Transforming personal history into a universal proclamation, Lamar doesn’t just rap lines; he exorcises demons of a community beset by systemic violence and societal indifference. His verses serve as a raw, poetic testimony that simultaneously laments and illuminates the circumstances shaping the youth ensnared in this unforgiving maelstrom.

Gangland’s Gravity: Kendrick’s Lament

Lamar’s vivid imagery immediately sets the stage for an immersive journey back to his adolescent years, marked by the cultural omnipresence of gangs. The introductory lines of ‘m.A.A.d city’ paint a hypothetical unity between Pirus and Crips, only to subvert it with the chilling revelation of the violence that would follow – an ever-present threat to Lamar merely for the act of storytelling.

This opening salvo establishes the gravity of his existence within these streets—it’s not a question of if, but when violence will erupt. It lays out the paradox of living in Compton; enemies permeate daily life to such an extent that any semblance of peace or progress feels ephemeral, if not outright fantastical.

The Heartbeat of Compton: ‘Yawk! Yawk! Yawk! Yawk!’

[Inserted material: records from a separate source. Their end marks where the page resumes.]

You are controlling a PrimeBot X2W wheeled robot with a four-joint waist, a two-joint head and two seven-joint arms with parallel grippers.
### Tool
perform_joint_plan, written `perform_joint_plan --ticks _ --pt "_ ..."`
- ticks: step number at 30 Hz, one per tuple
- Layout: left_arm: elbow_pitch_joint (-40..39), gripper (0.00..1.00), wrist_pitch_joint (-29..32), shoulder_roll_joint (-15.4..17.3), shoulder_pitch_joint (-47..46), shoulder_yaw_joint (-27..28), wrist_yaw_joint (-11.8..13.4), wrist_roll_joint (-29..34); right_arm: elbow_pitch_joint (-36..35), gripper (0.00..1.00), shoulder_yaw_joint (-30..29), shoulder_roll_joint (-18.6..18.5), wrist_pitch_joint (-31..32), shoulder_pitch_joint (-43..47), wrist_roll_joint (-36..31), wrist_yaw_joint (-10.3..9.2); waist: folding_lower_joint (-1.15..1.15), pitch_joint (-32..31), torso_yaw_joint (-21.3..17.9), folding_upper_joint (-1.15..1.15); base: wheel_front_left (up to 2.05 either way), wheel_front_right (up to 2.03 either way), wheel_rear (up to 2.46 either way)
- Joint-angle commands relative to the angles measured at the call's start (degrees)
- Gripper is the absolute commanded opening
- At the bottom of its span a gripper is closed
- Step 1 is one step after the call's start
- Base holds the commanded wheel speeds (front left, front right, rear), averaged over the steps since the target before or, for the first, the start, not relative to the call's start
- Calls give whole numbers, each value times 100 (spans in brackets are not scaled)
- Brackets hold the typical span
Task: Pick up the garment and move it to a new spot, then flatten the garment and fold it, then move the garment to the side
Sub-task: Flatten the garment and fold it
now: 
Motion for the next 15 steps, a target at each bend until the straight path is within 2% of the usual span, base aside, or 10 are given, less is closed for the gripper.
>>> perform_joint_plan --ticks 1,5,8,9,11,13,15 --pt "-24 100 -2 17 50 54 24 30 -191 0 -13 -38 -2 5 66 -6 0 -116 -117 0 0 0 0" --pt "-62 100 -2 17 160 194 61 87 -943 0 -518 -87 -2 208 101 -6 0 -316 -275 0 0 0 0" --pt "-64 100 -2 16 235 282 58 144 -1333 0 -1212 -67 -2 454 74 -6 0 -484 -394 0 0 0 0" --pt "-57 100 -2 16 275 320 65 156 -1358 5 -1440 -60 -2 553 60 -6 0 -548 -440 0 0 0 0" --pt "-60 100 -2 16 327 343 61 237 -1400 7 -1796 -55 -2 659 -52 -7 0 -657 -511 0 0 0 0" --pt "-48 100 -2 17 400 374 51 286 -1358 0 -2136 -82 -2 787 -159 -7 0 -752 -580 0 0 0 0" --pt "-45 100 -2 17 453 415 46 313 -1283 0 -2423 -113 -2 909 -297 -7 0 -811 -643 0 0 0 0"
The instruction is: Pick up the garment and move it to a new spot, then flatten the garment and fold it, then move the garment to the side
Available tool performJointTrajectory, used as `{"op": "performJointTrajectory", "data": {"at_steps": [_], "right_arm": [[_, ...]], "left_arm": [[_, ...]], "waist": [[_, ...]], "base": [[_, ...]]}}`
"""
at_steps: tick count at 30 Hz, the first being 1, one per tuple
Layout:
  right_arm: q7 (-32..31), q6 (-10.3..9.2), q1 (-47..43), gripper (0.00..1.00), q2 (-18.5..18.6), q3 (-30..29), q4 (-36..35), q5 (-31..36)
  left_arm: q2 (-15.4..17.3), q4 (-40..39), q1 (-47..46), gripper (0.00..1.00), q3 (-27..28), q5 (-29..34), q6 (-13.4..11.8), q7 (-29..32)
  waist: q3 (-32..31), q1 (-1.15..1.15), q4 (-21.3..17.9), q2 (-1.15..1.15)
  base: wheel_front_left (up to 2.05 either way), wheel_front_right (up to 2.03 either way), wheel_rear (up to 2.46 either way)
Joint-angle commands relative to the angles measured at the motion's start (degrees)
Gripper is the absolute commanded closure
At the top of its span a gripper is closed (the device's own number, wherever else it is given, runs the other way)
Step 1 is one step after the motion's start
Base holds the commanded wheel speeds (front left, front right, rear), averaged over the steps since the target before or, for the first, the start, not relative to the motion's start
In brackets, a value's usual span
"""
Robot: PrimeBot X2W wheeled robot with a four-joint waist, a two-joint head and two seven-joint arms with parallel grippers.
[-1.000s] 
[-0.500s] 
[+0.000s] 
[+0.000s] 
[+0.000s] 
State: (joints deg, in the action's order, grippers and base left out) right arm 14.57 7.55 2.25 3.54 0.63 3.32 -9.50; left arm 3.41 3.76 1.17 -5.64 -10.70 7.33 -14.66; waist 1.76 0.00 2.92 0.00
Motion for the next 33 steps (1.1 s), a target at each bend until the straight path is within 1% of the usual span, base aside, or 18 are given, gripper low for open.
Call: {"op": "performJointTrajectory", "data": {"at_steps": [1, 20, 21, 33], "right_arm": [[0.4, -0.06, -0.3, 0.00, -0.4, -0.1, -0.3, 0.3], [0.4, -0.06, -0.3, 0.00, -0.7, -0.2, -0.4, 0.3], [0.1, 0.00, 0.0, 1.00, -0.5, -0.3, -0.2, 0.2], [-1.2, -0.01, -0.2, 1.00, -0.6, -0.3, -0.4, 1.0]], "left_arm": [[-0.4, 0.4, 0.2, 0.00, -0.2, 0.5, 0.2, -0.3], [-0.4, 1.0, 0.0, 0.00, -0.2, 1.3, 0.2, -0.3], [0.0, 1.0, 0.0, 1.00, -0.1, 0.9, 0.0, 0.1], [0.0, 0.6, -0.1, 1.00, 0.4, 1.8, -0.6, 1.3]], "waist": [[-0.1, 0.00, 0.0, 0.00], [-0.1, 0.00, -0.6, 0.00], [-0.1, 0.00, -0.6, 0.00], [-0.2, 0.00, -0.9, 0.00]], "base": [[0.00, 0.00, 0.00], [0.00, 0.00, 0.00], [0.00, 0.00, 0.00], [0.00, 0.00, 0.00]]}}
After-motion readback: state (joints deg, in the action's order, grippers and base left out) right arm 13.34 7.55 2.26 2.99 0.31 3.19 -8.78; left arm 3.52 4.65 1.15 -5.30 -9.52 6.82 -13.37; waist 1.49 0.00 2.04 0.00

Few motifs in hip-hop have captured the collective consciousness like the aggressive chant that punctuates the track. These exclamations evoke gunfire, visceral reactions to danger, and the rallying cry of the disenfranchised—it’s an auditory representation of anxiety, fear, and defiance that echoes throughout Compton’s streets.

Not just an anthem, these shouts are the pulse of a city in distress, encapsulating the heightened sense of awareness necessary to navigate the perilous unpredictability of gang-dominated territories. To Kendrick and his peers, these sounds are a normalized component of city life, as familiar as any neighborhood soundtrack.

A Cinematic Walk Down Memory Lane

Kendrick doesn’t simply regale the listener with tales of violence and despair; he invites us to walk alongside him through ‘a trip down memory lane.’ The lyrics provide a candid camera rolling back to his nine-year-old self, witnessing the first of many brutal realities materialize through a bullet-shattered existence.

Through this introspective lens, we experience the normalcy of carrying firearms and the inevitability of loss and retribution, portrayed with a stark realism that only someone who lived it can impart. Kendrick is not glamorizing this life; he’s showcasing its undeniable and often heartbreaking normalcy.

The Song’s Hidden Lesson: Survival Amidst Chaos

‘m.A.A.d city’ resonates with a deeper message, conveying the desperate attempts to bide by the unwritten laws of survival. Lamar touches profoundly on the adaptability required to live another day—your awareness of surroundings, your loyalty to code, and the price of life in this environment.

He examines the corrupting influence of the streets on the youth, compelling them towards a dance with death, embodied in ‘the Children of the Corn.’ Amidst these personal revelations, Lamar is critical of the seductive allure of gang life and the cycle of violence that is almost inescapable.

Memorable Lines – A Voice for the Silenced

‘Where your grandma stay, huh, my nigga?’ More than a query, it’s a calculated threat in gang vernacular, a reminder that in this m.A.A.d city, no one is insulated from the reach of the streets—not even the sanctuary of a grandmother’s home.

And then there’s the soul-baring confession, ‘If I told you I killed a nigga at sixteen, would you believe me?’ Lamar forces us to confront the dichotomy of his past and present—the innocence associated with adolescence versus the disturbing normality of murder as a rite of passage in Compton.